Some of her fellow-politicians are even afraid of her. (Because they know that if her US baptism goes well, then she will be able to terrorize anybody she feels like.) Already she feels that she is more powerful than Helmut Kohl. Yet, the Saxon “iron lady” could be in trouble. The German people do not want war. Some people in her own party think she is playing “Russian roulette” by licking Rumsfeld’s “hand”. Besides the Germans think that she has already “fouled her own nest” by going against the wish of the German people. We shall see.

The American Lady Phyllis Kiesling is an American woman. On February 15, 2003 she was among the demonstrators that protested against the war in Iraq in front of the US Embassy in Athens. Phyllis Kiesling, an archaeologist, is the wife of John Brady Kiesling, 45, a senior diplomat serving in the US Embassy in Athens. On February 24, John Brady Kiesling sent a letter to Secretary of State Colin Powell. The diplomat wrote: “We should ask ourselves why we have failed to persuade more of the world that a war with Iraq is necessary. We have over the past two years done too much to assert to our world partners that narrow and mercenary US interests override the cherished values of our world partners”.

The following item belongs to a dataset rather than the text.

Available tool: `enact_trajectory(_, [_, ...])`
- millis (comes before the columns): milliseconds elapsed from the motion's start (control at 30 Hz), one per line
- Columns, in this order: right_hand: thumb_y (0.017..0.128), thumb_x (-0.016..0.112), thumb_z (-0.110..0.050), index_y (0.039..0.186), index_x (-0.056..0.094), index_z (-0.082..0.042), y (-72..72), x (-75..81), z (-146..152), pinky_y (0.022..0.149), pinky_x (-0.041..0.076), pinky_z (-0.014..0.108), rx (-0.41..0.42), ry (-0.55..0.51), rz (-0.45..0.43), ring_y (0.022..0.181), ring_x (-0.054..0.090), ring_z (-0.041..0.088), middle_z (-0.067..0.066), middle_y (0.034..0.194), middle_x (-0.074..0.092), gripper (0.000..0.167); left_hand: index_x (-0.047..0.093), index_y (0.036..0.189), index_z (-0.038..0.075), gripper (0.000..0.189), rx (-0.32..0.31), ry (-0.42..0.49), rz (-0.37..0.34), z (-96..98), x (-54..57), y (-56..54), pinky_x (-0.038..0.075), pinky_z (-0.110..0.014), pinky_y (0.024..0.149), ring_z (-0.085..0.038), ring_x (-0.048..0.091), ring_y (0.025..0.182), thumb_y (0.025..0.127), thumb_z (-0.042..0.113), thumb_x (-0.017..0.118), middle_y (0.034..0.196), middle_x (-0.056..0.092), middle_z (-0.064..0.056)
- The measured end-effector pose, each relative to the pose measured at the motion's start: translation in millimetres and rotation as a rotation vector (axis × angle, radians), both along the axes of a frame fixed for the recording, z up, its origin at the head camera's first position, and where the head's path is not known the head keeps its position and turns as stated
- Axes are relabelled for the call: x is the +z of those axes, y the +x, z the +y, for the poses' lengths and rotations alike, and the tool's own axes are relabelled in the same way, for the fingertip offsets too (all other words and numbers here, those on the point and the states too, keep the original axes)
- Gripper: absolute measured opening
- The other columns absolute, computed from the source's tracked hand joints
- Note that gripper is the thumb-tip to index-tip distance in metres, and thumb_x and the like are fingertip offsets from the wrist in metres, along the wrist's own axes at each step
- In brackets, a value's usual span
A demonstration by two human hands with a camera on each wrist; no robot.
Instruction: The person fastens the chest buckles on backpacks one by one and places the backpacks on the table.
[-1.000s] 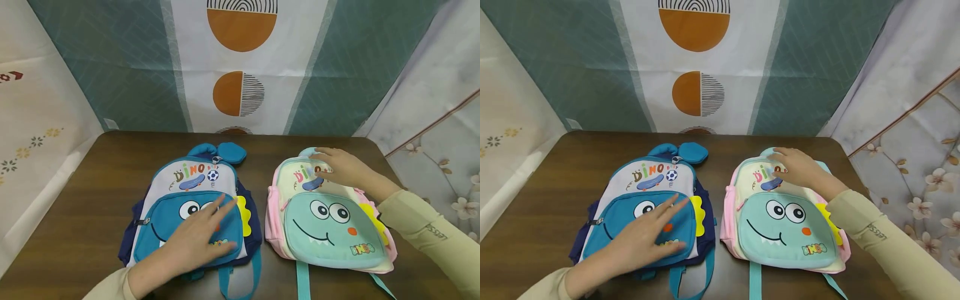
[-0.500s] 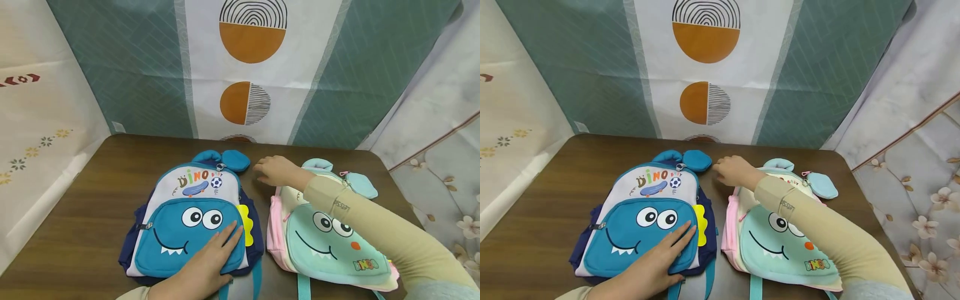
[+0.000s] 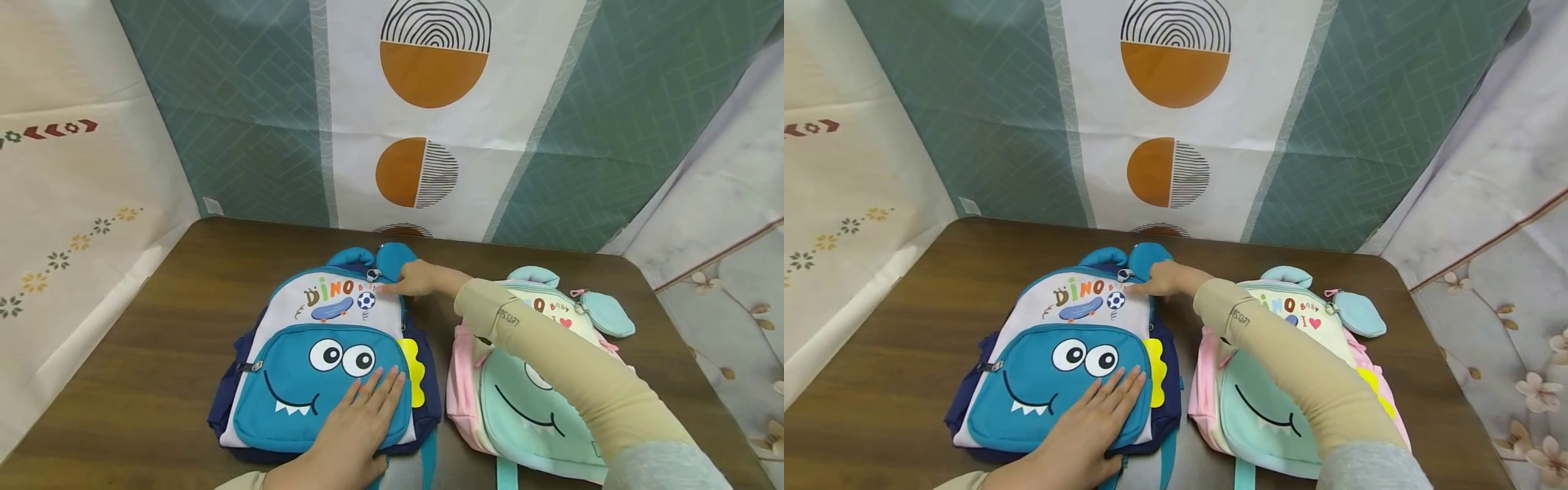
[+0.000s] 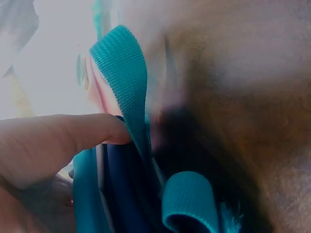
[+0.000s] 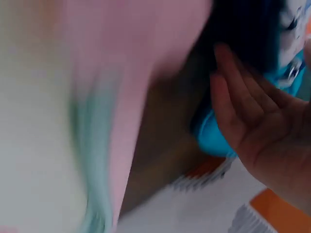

This was a passage from the resignation letter of John Brady Kiesling. He had been in the foreign service for 20 years. He had served in US Embassies from Tel Aviv to Casablanca to Yerevan. John Brady Kiesling is from California. He came to Greece, for the first time, in 1979-80 as a student of archaeology. John and Phyllis have a daughter, Linda. Most Greeks (which for the Bush II war in Iraq means more than 90%) feel great respect for the Kieslings’ honesty and courage. (It is reasonable to use Kieslings’s instead of John Kiesling’s). The comparison between Phyllis Kiesling and Angela Merkel is inevitable.